_Prompt_: Wherever "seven" occurs in the entries, copy the line that holds it.

Data records
------
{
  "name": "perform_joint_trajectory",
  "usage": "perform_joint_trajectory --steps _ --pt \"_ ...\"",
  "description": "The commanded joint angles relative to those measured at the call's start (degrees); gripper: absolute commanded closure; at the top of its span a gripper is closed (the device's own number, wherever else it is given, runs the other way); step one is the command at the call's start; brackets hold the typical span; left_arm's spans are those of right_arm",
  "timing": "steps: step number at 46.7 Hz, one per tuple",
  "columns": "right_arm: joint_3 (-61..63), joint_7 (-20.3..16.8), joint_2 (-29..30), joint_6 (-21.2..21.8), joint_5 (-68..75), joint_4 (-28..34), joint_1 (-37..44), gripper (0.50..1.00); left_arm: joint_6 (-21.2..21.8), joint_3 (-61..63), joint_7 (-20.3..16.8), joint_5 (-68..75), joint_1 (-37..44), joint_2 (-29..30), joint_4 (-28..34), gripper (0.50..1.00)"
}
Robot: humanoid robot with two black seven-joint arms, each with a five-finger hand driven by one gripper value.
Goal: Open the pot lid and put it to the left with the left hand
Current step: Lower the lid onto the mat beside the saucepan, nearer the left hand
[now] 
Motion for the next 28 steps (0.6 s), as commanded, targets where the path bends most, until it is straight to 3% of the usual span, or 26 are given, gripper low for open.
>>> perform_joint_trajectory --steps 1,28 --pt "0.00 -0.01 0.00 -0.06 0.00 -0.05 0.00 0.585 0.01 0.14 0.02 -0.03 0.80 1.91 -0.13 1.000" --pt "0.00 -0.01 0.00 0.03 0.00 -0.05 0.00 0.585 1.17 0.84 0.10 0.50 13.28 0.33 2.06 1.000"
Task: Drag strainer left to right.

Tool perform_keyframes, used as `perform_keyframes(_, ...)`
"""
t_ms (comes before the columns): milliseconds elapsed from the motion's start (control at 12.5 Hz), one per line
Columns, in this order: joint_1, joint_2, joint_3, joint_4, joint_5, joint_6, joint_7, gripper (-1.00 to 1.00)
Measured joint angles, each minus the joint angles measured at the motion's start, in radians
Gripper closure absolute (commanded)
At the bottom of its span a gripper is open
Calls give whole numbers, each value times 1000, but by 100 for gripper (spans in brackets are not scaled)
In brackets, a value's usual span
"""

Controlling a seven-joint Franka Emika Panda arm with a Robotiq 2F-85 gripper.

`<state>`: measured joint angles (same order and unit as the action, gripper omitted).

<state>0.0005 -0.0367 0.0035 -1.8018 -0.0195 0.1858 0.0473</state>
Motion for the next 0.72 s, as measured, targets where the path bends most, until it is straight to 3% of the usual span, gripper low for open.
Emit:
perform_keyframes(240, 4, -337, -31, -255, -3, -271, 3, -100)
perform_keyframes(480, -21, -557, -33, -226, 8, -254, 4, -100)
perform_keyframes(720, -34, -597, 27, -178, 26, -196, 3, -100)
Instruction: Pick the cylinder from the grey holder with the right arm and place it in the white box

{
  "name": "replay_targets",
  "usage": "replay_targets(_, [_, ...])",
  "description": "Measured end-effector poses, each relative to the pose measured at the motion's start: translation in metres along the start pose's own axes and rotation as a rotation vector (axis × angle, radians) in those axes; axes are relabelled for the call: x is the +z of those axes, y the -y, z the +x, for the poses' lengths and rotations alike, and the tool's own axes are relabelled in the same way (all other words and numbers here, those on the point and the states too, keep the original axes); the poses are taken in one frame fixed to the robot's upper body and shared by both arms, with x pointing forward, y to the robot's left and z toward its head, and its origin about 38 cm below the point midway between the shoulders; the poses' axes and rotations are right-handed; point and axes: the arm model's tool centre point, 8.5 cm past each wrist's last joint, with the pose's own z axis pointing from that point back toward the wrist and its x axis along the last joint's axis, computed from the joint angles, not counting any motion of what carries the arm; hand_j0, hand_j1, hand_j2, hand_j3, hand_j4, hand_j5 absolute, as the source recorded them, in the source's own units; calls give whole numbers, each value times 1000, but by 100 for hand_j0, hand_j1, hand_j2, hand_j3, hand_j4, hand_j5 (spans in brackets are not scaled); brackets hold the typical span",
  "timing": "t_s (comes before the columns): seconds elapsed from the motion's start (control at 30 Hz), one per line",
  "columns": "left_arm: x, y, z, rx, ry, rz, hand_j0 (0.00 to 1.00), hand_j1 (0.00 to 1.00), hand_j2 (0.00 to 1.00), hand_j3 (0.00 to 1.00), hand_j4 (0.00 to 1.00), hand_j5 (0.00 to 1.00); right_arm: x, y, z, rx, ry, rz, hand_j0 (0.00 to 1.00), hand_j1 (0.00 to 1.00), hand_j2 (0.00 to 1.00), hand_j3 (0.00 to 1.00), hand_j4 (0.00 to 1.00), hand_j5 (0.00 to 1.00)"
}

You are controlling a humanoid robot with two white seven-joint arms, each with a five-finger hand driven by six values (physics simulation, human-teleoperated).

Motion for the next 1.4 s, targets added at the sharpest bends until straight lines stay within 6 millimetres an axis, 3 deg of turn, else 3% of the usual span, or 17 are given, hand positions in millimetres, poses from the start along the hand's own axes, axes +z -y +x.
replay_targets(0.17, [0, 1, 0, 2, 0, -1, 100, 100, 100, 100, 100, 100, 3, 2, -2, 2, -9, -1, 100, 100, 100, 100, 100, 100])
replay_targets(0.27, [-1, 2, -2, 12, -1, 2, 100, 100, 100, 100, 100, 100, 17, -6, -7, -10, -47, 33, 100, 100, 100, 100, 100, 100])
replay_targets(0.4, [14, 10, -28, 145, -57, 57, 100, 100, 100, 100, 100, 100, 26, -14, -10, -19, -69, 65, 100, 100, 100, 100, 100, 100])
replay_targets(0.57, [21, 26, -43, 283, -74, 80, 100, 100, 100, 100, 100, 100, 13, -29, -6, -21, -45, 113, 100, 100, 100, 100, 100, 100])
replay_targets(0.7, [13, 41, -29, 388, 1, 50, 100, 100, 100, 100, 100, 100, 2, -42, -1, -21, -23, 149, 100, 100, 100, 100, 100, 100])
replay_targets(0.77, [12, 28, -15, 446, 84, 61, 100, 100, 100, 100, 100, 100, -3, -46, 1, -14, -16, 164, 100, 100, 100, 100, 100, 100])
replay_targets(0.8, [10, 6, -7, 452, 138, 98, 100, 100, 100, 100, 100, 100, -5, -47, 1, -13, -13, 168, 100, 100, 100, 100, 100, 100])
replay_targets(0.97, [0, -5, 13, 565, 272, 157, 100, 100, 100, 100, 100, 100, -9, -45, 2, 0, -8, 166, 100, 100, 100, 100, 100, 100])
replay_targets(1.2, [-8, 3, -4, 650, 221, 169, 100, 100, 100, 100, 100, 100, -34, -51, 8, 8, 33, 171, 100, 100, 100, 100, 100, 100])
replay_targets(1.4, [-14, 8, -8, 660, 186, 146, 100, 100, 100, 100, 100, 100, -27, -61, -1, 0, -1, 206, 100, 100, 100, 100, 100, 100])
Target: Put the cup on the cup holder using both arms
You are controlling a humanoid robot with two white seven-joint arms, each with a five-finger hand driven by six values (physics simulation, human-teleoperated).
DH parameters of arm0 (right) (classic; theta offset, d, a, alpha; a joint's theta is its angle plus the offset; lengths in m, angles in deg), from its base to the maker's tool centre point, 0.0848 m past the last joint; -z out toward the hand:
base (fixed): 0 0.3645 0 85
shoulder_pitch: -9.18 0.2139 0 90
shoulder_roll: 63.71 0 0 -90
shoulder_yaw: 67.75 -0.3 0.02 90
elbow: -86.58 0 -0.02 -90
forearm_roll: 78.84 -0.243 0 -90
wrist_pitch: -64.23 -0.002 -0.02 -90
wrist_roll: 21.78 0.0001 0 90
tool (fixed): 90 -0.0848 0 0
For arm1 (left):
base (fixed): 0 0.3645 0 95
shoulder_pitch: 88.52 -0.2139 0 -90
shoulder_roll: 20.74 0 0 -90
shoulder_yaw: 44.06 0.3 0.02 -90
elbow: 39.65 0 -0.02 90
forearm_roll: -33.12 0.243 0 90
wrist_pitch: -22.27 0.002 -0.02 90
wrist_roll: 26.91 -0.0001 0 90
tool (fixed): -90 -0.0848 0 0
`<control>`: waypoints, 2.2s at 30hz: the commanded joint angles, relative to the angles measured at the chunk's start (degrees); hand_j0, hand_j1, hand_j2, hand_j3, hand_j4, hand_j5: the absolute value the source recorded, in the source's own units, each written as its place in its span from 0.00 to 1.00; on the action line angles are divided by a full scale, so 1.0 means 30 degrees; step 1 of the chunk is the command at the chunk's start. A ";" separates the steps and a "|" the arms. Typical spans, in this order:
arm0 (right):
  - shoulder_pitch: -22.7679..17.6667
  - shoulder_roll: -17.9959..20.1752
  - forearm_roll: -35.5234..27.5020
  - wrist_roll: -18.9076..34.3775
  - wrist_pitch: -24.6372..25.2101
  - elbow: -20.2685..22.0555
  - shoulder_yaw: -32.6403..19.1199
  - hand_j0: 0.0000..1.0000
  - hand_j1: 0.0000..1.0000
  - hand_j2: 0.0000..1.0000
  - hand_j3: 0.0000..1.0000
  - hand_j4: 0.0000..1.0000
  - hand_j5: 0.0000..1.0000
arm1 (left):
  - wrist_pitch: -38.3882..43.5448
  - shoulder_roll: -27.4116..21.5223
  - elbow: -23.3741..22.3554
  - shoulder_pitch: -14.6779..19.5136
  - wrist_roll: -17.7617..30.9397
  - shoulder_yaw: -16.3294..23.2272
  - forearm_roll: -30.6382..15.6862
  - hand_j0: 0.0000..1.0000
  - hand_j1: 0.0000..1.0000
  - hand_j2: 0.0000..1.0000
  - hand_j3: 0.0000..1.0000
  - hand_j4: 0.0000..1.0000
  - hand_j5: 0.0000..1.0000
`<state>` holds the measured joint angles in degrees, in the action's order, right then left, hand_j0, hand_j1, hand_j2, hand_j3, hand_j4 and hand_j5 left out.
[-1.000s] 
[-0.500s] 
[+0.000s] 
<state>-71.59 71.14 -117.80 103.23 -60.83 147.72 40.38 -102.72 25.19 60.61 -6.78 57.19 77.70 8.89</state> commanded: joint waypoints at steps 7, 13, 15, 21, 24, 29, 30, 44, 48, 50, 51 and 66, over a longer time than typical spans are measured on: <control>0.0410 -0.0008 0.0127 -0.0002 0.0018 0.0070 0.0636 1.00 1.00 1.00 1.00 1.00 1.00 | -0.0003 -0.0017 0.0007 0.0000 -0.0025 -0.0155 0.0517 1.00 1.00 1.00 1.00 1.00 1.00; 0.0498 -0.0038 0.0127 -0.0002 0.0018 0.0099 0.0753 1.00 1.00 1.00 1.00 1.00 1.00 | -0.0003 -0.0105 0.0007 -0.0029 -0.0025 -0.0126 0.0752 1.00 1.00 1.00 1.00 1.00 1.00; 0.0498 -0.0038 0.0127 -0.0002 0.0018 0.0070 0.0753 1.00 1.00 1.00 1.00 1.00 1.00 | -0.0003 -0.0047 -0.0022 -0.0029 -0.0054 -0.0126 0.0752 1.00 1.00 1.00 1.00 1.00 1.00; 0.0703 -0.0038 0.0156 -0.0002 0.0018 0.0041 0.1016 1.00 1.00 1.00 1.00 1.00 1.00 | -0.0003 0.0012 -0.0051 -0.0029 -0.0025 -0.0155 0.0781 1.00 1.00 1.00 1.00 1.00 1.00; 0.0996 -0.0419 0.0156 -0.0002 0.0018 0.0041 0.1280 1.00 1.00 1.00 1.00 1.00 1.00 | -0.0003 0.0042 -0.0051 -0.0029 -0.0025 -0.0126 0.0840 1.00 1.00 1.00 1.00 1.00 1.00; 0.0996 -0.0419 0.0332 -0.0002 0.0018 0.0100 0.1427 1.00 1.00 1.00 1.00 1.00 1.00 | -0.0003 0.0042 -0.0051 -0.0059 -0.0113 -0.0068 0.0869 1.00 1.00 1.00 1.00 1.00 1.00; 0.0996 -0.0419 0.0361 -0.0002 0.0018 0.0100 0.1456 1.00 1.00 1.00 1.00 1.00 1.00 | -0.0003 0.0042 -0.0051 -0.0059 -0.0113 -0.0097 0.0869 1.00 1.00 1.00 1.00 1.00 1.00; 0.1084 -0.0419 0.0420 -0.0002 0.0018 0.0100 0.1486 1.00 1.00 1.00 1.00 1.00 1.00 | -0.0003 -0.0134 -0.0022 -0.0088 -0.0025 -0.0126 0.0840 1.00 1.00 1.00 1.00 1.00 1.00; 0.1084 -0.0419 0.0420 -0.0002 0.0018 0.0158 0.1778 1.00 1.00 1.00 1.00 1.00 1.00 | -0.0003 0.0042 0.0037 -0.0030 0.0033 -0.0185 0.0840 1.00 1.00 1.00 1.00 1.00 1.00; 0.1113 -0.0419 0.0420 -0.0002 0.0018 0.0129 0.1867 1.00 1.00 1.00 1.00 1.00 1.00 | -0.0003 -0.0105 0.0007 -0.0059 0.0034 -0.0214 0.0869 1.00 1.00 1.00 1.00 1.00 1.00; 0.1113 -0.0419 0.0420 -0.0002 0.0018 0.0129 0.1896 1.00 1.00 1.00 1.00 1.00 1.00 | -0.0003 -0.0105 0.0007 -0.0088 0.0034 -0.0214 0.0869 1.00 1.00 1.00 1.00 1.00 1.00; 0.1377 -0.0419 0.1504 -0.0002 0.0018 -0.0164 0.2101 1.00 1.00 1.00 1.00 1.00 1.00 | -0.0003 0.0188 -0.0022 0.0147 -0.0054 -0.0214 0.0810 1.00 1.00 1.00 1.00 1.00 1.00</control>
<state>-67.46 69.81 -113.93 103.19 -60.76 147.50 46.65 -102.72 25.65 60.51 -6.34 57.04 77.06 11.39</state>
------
_Exercise output_:
Robot: humanoid robot with two black seven-joint arms, each with a five-finger hand driven by one gripper value.
Controlling a seven-joint Franka Emika Panda arm with a Robotiq 2F-85 gripper.
You are controlling a humanoid robot with two white seven-joint arms, each with a five-finger hand driven by six values (physics simulation, human-teleoperated).
You are controlling a humanoid robot with two white seven-joint arms, each with a five-finger hand driven by six values (physics simulation, human-teleoperated).

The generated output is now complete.